Tool Calling Iterations

You can adjust the number of tool interactions:

max_tool_iterations = 60

Context Compression

This option ensures:

  • Long chat memory is not corrupted.

  • The model does not suffer from amnesia during long conversations.

Reset Session (Very Important)

If you don’t enable it:

  • RAM gets filled up.

  • Speed decreases.

👉 Recommendation:

  • Daily reset.

  • Or inactivity timeout.

Step 5: Connecting Tools (Tools Integration)

1. Connecting Telegram Bot

To create a bot:

  1. Go to @BotFather in Telegram.

  2. Command:

   /newbot
  1. Get the Token.

Then enter it in Hermes:

TELEGRAM_BOT_TOKEN=xxxxx
TELEGRAM_USER_ID=your_id

To get the user ID, you can also send a message to the @userinfobot bot.
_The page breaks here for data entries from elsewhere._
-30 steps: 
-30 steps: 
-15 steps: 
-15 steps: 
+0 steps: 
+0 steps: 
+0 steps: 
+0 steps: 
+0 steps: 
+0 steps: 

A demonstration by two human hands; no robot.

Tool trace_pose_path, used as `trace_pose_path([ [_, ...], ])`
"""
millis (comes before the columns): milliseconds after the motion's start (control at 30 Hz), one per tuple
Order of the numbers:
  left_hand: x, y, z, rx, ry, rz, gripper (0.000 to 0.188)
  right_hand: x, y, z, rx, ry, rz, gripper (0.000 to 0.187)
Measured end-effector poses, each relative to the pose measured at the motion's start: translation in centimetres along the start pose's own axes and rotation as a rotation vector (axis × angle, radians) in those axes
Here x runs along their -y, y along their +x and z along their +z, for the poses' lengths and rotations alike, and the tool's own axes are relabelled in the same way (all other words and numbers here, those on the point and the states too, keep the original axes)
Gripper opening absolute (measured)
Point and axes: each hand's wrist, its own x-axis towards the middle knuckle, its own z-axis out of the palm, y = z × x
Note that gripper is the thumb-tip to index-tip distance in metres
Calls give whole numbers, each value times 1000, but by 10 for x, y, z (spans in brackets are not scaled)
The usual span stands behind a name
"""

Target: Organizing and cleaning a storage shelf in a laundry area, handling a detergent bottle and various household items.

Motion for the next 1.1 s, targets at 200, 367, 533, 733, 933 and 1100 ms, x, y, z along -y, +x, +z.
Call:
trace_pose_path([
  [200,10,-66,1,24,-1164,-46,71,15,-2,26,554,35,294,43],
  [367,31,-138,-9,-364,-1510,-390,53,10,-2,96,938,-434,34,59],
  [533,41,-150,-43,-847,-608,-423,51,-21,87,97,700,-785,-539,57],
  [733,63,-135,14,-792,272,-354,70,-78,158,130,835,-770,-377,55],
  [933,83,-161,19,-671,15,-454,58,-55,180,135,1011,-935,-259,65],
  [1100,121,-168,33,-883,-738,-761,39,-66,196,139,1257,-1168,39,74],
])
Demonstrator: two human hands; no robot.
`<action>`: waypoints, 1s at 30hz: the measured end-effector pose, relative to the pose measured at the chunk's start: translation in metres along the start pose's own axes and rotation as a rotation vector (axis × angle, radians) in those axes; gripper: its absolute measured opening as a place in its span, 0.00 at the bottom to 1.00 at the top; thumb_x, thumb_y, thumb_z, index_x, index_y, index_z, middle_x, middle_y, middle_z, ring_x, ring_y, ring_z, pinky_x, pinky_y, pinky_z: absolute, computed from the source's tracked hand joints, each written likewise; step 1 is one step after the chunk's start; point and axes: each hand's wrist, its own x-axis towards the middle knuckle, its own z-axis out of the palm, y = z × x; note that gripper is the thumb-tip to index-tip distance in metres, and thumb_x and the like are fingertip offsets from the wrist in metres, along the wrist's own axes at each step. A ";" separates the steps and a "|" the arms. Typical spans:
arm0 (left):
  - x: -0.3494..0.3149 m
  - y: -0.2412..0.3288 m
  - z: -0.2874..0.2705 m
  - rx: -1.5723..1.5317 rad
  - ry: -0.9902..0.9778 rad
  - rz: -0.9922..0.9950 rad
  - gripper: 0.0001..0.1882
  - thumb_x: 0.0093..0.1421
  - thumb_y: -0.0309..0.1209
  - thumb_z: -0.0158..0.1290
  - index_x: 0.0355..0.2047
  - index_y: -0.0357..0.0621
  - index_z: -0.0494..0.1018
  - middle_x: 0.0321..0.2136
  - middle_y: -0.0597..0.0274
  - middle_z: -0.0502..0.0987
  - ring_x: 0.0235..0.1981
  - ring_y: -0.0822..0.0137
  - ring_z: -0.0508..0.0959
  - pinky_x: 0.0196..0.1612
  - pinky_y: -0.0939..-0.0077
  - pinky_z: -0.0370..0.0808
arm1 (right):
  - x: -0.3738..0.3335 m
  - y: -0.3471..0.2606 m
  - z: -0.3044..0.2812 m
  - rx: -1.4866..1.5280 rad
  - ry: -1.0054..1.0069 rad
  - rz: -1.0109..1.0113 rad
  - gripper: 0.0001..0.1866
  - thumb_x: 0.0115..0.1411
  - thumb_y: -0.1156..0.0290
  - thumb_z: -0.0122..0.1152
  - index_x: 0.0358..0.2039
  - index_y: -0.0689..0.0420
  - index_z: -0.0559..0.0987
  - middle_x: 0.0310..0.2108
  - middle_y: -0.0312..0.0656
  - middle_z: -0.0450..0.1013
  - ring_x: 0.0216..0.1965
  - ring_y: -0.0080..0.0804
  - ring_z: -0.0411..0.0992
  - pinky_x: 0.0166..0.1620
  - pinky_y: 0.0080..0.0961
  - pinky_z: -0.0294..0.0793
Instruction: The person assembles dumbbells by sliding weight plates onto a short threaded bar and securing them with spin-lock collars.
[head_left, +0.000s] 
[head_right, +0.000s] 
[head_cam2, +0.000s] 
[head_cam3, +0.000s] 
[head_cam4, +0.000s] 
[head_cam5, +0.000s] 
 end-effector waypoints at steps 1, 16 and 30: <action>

👉 This ensures that only you can send messages to the Agent.

Hermes Configuration:

web_provider = firecrawl
endpoint = http://localhost:3002

Step 6: Running the Agent

After configuration:

hermes start

Initial Testing

File Test:

Summarize this report.txt file

Web Test:

Search for the latest AI news

Code Test:

Write an API in Flask

Real Execution Experience

  • Model loading: 10 to 20 seconds.

  • After loading: Responses are stable and fast.

Telegram Test

After connecting:

  • You send a message:

  • Send me a summary of the five recent news articles about artificial intelligence.

  • The response is received directly on the mobile.

Agent Management

Complete Removal

hermes uninstall

Then choose:

  • Keep data

  • Full wipe

Model Comparison

ModelRAMSpeedQualityRecommendation
E2BLowFastMedium⭐⭐⭐
E4BMediumFastGood⭐⭐⭐⭐
12BHighMediumExcellent⭐⭐⭐⭐⭐

Common Issues:

Ollama GPU is not working

  • CUDA not installed.

  • Outdated driver.

Out of Memory

  • Using 12B on a weak system.

  • Solution: E4B.

Slow Execution

  • Model is running on CPU.

  • Solution: Enable GPU.

Hermes connection to Ollama fails

  • Incorrect URL.

  • Port issue.

Conclusion

The combination of:

  • Hermes Agent

  • Ollama

  • Gemma 4

  • Firecrawl

  • Telegram Bot

Creates a completely personal and local AI Agent that:

  • Works without cloud.

  • Is scalable.

  • Is more secure than external APIs.

My Personal Experience

After this setup:

For many daily tasks, I no longer need the ChatGPT API.